Dr. François Gauthier
Professor, University of Fribourg, CH
Dr Gauthier is a socio-anthropologist of religion whose research interests include the Burning Man Festival, musical subcultures, alter-globalization, political radicalities, religious theory and the gift paradigm. He is the director of the Ritual Creativity project at Fribourg University, and his latest book is Religion, Modernity, Globalisation: Nation-State to Market.
Dr. Katri Ratia
Researcher, University of Fribourg, CH
Dr. Ratia is interested in contemporary ritual and ritual theory.
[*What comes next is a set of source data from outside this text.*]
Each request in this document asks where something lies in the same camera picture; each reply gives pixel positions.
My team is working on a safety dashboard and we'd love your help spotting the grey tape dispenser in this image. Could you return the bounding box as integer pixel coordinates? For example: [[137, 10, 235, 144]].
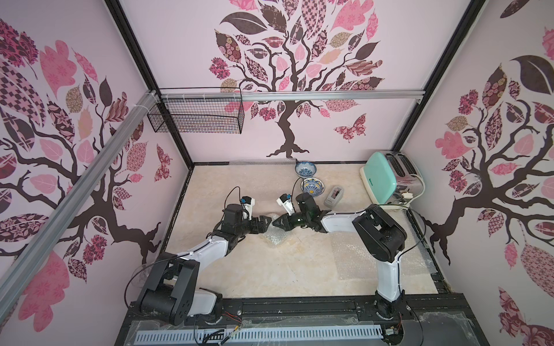
[[324, 186, 344, 209]]

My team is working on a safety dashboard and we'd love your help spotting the aluminium frame bar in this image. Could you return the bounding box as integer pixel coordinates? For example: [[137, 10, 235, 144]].
[[1, 91, 159, 321], [242, 89, 425, 102]]

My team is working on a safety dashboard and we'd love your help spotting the white toaster power cable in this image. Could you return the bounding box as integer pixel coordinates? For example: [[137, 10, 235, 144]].
[[400, 172, 427, 204]]

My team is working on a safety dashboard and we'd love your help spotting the blue white patterned bowl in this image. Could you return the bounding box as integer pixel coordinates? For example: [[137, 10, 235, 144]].
[[295, 161, 317, 179]]

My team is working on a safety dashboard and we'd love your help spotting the aluminium frame bar back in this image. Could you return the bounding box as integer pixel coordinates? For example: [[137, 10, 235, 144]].
[[242, 89, 425, 102]]

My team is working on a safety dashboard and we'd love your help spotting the aluminium frame bar left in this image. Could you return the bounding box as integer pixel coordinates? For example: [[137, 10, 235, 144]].
[[1, 91, 159, 321]]

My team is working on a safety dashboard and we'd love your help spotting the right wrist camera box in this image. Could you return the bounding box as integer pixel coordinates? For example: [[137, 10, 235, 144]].
[[276, 193, 295, 216]]

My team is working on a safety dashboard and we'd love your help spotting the blue yellow patterned bowl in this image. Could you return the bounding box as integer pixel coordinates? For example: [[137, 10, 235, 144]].
[[302, 177, 325, 198]]

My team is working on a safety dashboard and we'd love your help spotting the black wire wall basket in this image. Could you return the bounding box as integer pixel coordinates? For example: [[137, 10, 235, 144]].
[[148, 86, 245, 134]]

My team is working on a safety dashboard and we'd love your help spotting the mint green toaster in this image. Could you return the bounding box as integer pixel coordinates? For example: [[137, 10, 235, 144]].
[[359, 151, 426, 209]]

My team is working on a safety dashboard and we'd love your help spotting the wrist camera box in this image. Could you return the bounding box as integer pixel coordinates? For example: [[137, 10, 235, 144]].
[[276, 193, 295, 216], [240, 196, 255, 221]]

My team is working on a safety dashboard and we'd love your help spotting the white slotted cable duct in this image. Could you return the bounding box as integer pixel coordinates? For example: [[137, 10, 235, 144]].
[[131, 325, 384, 345]]

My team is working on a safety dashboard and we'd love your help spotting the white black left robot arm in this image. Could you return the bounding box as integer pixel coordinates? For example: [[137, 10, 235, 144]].
[[133, 203, 273, 326]]

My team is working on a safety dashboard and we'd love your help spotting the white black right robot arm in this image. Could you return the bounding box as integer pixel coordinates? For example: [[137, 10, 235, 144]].
[[272, 193, 408, 304]]

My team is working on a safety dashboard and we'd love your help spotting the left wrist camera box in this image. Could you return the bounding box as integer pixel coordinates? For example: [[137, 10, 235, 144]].
[[240, 196, 255, 221]]

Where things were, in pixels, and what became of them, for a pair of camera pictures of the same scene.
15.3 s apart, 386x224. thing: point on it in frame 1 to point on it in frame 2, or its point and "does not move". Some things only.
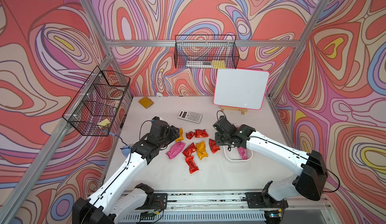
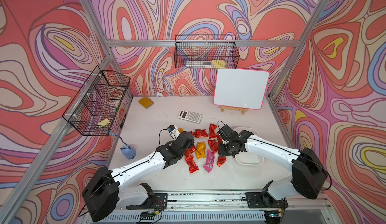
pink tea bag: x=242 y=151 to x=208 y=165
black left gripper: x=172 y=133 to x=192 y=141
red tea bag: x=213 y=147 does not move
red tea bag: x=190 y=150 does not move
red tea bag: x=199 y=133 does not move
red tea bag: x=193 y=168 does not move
She has recently defended her doctorate on Rainbow Gatherings, and is currently working on the 'Ritual Creativity' research project funded by the SNF, which includes organizing this very seminar! Her recent publication, "Connected to the Past": Creative Rituality at Etruscan Archaeological Sites in the Frame of European Rainbow Gatherings" is available online, and her monograph Alternative Spirituality, Counterculture and European Rainbow Gatherings is forthcoming.